Your task:
From the listing below, copy only the lines from the line that contains "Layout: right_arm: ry" to the line that contains "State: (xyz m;", counting those two lines as part of the copy.

Data section:
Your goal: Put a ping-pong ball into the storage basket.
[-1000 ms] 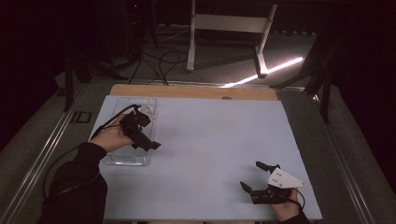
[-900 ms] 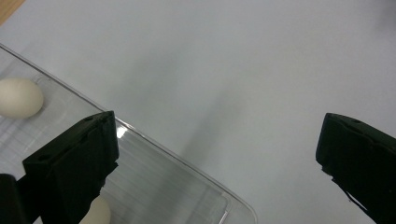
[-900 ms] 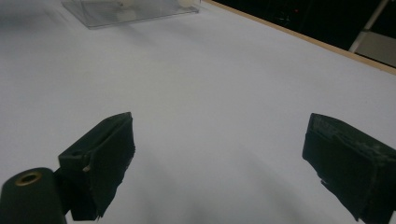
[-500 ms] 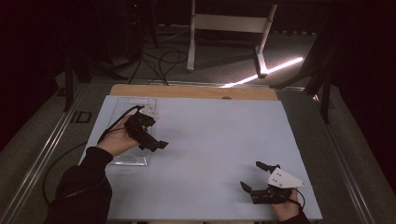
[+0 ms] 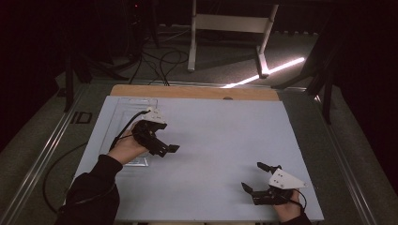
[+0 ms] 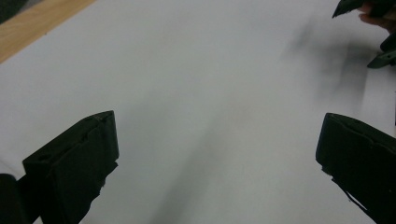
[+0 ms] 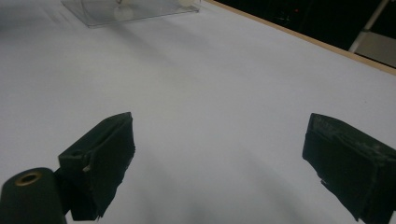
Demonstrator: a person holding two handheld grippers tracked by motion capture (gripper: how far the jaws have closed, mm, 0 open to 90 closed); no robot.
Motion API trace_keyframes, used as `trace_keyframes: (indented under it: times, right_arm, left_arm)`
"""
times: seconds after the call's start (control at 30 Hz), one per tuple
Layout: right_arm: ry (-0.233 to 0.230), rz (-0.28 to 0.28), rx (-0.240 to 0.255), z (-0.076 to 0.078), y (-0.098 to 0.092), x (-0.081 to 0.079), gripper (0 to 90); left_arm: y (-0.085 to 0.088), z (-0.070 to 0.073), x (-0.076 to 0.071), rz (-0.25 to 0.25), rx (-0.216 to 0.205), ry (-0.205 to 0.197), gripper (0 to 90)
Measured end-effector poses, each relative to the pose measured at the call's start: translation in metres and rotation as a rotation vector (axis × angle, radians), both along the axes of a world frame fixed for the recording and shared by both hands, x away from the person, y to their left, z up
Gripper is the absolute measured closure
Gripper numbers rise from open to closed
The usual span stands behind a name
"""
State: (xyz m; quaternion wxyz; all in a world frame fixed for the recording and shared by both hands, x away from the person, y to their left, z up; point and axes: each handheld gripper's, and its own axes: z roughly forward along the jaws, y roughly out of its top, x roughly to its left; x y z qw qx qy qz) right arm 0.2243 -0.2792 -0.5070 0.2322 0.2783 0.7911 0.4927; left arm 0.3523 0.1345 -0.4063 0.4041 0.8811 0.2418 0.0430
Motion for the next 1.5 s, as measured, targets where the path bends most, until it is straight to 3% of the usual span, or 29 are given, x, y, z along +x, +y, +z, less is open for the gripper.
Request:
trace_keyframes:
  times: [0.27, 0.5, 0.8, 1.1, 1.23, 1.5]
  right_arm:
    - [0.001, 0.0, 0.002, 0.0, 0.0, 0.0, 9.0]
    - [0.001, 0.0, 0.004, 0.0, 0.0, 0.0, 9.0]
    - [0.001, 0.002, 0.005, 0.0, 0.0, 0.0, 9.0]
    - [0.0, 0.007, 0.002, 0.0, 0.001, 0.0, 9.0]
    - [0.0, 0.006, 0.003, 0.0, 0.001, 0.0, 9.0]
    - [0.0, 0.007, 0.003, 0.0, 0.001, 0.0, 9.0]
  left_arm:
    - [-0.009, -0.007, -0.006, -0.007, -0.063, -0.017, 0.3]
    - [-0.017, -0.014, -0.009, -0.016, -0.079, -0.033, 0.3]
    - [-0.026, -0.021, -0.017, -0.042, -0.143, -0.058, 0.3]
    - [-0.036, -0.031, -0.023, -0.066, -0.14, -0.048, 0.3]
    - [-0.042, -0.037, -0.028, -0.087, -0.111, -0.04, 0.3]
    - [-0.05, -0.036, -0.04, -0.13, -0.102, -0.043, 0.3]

Result of this task:
Layout: right_arm: ry (-0.233 to 0.230), rz (-0.28 to 0.28), rx (-0.240 to 0.255), z (-0.076 to 0.078), y (-0.098 to 0.092), x (-0.081 to 0.079), gripper (0 to 90); left_arm: y (-0.085 to 0.088), z (-0.070 to 0.073), x (-0.076 to 0.071), rz (-0.25 to 0.25), rx (-0.216 to 0.205), ry (-0.205 to 0.197), gripper (0 to 90)
Measured end-effector poses, each relative to the pose measured at the call's start: translation in metres and rotation as a rotation vector (axis × angle, radians), both along the axes of a world frame fixed for the recording and shared by both hands, x away from the person, y to their left, z up
Gripper is the absolute measured closure
Gripper numbers rise from open to closed
The usual span stands behind a name
"""
State: (xyz m; quaternion wxyz; all in a world frame fixed for the recording and shared by both hands, x away from the person, y to their left, z up; point and axes: each handheld gripper's, and its own axes: z roughly forward along the jaws, y roughly out of its top, x roughly to its left; x y z qw qx qy qz) right arm 0.2243 -0.2792 -0.5070 0.2322 0.2783 0.7911 0.4927; left arm 0.3523 0.1345 -0.4063 0.4041 0.8811 0.2418 0.0430

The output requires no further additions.